Records excerpted from a collection

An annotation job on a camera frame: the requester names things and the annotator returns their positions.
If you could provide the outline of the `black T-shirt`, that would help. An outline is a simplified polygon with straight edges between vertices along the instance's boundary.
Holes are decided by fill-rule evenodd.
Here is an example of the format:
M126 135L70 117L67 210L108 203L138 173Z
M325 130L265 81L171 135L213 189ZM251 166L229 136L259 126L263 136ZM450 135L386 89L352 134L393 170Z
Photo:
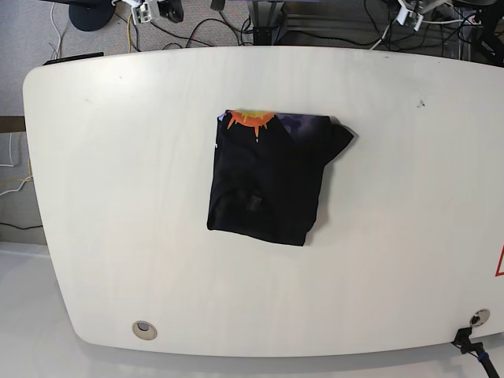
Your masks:
M329 116L226 110L217 119L207 228L303 246L325 167L353 139Z

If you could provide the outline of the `silver table grommet left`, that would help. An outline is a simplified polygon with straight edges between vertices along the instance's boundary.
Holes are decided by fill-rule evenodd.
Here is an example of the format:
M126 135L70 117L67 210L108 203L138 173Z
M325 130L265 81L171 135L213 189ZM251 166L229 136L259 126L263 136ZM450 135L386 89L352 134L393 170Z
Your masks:
M151 341L157 338L157 329L146 321L136 321L132 325L132 331L139 339Z

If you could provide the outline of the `silver table grommet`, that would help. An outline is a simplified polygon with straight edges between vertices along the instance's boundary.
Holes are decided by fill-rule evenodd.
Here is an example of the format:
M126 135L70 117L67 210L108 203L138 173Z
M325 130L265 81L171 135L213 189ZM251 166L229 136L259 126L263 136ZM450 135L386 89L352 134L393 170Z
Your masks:
M132 331L139 339L151 341L157 338L157 329L146 321L136 321L132 325Z
M489 309L480 309L472 315L469 324L473 328L479 327L488 321L490 315L491 312Z

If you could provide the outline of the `round dark stand base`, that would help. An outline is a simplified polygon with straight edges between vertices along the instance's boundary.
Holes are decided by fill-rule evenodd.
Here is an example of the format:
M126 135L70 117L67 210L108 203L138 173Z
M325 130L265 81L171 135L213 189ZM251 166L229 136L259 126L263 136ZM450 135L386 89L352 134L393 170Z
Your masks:
M70 1L69 19L78 30L94 32L110 22L115 10L110 0Z

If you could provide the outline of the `red warning triangle sticker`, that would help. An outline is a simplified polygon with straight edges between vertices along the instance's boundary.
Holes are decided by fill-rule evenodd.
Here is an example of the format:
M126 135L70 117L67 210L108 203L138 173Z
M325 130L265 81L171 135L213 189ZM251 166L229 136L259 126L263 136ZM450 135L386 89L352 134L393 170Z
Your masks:
M502 251L501 251L501 254L500 254L500 257L499 257L499 260L498 260L498 265L497 265L497 269L496 269L496 272L495 272L496 276L503 276L504 275L504 271L503 271L503 258L504 258L504 247L502 248Z

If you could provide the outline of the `silver table grommet right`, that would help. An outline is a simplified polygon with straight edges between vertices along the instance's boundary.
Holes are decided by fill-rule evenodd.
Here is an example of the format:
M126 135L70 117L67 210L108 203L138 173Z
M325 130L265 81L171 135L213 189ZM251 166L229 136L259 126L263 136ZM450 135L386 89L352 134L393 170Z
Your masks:
M489 309L480 309L472 315L469 324L473 328L479 327L488 321L490 315L491 312Z

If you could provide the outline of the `black flat bar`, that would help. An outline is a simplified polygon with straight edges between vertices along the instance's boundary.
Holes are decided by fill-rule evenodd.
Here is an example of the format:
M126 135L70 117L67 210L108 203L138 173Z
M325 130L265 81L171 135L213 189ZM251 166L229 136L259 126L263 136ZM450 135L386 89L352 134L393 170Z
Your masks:
M60 57L60 58L50 59L49 61L46 61L43 64L43 66L53 65L53 64L58 64L58 63L65 63L65 62L70 62L70 61L79 61L79 60L90 59L90 58L95 58L95 57L104 57L104 53L97 52L97 53L91 53L91 54L79 54L79 55L74 55L74 56L70 56L70 57Z

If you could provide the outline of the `aluminium frame post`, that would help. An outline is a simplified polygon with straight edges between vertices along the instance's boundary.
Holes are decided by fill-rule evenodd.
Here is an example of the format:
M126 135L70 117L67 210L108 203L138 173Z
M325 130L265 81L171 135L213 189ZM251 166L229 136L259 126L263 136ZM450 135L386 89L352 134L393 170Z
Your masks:
M274 46L284 24L284 1L247 1L255 46Z

* **What is being asked**: Where does the string "frame" appear in the records above? Return every line that holds it.

* **Result of this task**:
An annotation job on a camera frame: the requester names things and the annotator returns their positions.
If you could provide the outline of the `aluminium frame post`, that would help. An outline is a simplified polygon with straight edges between vertices along the instance's boundary.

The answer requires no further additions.